Exercise: Take the listing and print it in full, exactly as given.

***** Supplied data

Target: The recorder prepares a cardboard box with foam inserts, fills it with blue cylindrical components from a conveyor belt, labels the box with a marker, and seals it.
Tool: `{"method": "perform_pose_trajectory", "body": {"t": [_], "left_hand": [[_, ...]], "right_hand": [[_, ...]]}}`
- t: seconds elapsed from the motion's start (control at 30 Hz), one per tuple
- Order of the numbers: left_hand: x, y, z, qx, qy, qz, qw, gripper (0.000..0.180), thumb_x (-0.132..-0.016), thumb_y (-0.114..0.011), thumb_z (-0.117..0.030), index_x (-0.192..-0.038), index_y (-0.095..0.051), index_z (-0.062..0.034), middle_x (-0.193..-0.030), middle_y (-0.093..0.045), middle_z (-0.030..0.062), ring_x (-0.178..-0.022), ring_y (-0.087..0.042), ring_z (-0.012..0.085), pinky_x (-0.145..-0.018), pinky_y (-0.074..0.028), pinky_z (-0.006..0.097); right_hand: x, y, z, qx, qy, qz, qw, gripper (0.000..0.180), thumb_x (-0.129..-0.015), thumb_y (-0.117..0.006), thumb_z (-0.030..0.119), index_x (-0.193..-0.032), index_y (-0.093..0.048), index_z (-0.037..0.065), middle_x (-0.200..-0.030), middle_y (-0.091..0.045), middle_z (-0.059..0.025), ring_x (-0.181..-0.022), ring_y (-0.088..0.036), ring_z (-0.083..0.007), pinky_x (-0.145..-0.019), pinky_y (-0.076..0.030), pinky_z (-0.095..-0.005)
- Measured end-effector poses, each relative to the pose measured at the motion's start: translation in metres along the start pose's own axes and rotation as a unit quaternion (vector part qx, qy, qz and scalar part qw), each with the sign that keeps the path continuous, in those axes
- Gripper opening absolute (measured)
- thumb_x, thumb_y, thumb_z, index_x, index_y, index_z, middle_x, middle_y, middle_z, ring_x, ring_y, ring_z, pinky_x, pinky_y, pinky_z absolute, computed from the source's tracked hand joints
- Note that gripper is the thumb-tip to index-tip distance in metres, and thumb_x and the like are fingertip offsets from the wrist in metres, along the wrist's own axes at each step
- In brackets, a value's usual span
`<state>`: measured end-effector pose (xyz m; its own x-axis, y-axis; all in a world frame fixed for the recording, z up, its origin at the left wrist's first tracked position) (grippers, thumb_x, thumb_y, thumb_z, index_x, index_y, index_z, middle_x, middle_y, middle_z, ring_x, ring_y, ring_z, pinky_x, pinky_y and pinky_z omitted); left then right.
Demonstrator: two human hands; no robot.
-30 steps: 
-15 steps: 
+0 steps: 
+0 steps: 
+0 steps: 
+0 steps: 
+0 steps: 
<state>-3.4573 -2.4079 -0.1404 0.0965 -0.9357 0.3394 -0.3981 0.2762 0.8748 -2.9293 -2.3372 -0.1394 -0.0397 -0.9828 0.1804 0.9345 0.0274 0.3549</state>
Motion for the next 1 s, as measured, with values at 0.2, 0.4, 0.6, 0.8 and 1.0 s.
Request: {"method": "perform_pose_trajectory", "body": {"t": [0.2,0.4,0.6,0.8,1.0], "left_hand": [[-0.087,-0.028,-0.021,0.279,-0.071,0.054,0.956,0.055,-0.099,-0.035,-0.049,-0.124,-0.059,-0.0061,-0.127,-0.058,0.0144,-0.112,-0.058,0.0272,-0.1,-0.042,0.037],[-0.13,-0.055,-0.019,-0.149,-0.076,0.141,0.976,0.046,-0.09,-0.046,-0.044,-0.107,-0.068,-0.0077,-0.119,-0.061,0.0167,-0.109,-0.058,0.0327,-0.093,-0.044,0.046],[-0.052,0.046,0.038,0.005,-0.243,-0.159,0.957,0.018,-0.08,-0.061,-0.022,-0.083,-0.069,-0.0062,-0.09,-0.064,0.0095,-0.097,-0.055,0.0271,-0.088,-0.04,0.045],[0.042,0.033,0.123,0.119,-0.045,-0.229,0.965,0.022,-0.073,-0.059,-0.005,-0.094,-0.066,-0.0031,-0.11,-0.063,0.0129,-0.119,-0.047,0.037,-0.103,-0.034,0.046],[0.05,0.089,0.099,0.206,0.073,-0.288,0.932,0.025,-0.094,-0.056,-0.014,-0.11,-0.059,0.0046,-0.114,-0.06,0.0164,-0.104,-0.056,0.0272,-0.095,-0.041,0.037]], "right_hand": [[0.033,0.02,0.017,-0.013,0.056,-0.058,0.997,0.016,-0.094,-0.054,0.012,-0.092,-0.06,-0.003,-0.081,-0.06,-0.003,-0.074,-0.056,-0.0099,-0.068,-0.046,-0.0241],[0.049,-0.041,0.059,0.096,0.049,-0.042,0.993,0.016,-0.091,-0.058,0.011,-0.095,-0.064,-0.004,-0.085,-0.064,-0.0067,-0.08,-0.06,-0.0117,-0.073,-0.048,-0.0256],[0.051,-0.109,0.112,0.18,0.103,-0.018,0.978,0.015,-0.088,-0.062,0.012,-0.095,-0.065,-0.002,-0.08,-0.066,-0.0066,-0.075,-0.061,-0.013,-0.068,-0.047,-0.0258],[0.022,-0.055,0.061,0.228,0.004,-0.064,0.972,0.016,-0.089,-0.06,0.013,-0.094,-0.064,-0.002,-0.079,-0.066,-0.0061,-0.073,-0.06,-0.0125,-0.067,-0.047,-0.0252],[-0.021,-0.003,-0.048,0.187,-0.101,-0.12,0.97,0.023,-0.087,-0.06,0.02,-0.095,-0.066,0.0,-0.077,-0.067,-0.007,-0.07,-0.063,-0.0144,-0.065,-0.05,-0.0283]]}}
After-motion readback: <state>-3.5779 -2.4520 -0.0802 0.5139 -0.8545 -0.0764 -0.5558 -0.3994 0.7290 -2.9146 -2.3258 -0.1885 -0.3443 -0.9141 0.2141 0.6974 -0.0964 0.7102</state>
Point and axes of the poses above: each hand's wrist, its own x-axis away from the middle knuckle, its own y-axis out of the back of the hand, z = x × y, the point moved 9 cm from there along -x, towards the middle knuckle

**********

Exercise answer:
Target: The recorder prepares a cardboard box with foam inserts, fills it with blue cylindrical components from a conveyor belt, labels the box with a marker, and seals it.
Tool: `{"method": "perform_pose_trajectory", "body": {"t": [_], "left_hand": [[_, ...]], "right_hand": [[_, ...]]}}`
- t: seconds elapsed from the motion's start (control at 30 Hz), one per tuple
- Order of the numbers: left_hand: x, y, z, qx, qy, qz, qw, gripper (0.000..0.180), thumb_x (-0.132..-0.016), thumb_y (-0.114..0.011), thumb_z (-0.117..0.030), index_x (-0.192..-0.038), index_y (-0.095..0.051), index_z (-0.062..0.034), middle_x (-0.193..-0.030), middle_y (-0.093..0.045), middle_z (-0.030..0.062), ring_x (-0.178..-0.022), ring_y (-0.087..0.042), ring_z (-0.012..0.085), pinky_x (-0.145..-0.018), pinky_y (-0.074..0.028), pinky_z (-0.006..0.097); right_hand: x, y, z, qx, qy, qz, qw, gripper (0.000..0.180), thumb_x (-0.129..-0.015), thumb_y (-0.117..0.006), thumb_z (-0.030..0.119), index_x (-0.193..-0.032), index_y (-0.093..0.048), index_z (-0.037..0.065), middle_x (-0.200..-0.030), middle_y (-0.091..0.045), middle_z (-0.059..0.025), ring_x (-0.181..-0.022), ring_y (-0.088..0.036), ring_z (-0.083..0.007), pinky_x (-0.145..-0.019), pinky_y (-0.076..0.030), pinky_z (-0.095..-0.005)
- Measured end-effector poses, each relative to the pose measured at the motion's start: translation in metres along the start pose's own axes and rotation as a unit quaternion (vector part qx, qy, qz and scalar part qw), each with the sign that keeps the path continuous, in those axes
- Gripper opening absolute (measured)
- thumb_x, thumb_y, thumb_z, index_x, index_y, index_z, middle_x, middle_y, middle_z, ring_x, ring_y, ring_z, pinky_x, pinky_y, pinky_z absolute, computed from the source's tracked hand joints
- Note that gripper is the thumb-tip to index-tip distance in metres, and thumb_x and the like are fingertip offsets from the wrist in metres, along the wrist's own axes at each step
- In brackets, a value's usual span
`<state>`: measured end-effector pose (xyz m; its own x-axis, y-axis; all in a world frame fixed for the recording, z up, its origin at the left wrist's first tracked position) (grippers, thumb_x, thumb_y, thumb_z, index_x, index_y, index_z, middle_x, middle_y, middle_z, ring_x, ring_y, ring_z, pinky_x, pinky_y and pinky_z omitted); left then right.
Demonstrator: two human hands; no robot.
-30 steps: 
-15 steps: 
+0 steps: 
+0 steps: 
+0 steps: 
+0 steps: 
+0 steps: 
<state>-3.4573 -2.4079 -0.1404 0.0965 -0.9357 0.3394 -0.3981 0.2762 0.8748 -2.9293 -2.3372 -0.1394 -0.0397 -0.9828 0.1804 0.9345 0.0274 0.3549</state>
Motion for the next 1 s, as measured, with values at 0.2, 0.4, 0.6, 0.8 and 1.0 s.
Request: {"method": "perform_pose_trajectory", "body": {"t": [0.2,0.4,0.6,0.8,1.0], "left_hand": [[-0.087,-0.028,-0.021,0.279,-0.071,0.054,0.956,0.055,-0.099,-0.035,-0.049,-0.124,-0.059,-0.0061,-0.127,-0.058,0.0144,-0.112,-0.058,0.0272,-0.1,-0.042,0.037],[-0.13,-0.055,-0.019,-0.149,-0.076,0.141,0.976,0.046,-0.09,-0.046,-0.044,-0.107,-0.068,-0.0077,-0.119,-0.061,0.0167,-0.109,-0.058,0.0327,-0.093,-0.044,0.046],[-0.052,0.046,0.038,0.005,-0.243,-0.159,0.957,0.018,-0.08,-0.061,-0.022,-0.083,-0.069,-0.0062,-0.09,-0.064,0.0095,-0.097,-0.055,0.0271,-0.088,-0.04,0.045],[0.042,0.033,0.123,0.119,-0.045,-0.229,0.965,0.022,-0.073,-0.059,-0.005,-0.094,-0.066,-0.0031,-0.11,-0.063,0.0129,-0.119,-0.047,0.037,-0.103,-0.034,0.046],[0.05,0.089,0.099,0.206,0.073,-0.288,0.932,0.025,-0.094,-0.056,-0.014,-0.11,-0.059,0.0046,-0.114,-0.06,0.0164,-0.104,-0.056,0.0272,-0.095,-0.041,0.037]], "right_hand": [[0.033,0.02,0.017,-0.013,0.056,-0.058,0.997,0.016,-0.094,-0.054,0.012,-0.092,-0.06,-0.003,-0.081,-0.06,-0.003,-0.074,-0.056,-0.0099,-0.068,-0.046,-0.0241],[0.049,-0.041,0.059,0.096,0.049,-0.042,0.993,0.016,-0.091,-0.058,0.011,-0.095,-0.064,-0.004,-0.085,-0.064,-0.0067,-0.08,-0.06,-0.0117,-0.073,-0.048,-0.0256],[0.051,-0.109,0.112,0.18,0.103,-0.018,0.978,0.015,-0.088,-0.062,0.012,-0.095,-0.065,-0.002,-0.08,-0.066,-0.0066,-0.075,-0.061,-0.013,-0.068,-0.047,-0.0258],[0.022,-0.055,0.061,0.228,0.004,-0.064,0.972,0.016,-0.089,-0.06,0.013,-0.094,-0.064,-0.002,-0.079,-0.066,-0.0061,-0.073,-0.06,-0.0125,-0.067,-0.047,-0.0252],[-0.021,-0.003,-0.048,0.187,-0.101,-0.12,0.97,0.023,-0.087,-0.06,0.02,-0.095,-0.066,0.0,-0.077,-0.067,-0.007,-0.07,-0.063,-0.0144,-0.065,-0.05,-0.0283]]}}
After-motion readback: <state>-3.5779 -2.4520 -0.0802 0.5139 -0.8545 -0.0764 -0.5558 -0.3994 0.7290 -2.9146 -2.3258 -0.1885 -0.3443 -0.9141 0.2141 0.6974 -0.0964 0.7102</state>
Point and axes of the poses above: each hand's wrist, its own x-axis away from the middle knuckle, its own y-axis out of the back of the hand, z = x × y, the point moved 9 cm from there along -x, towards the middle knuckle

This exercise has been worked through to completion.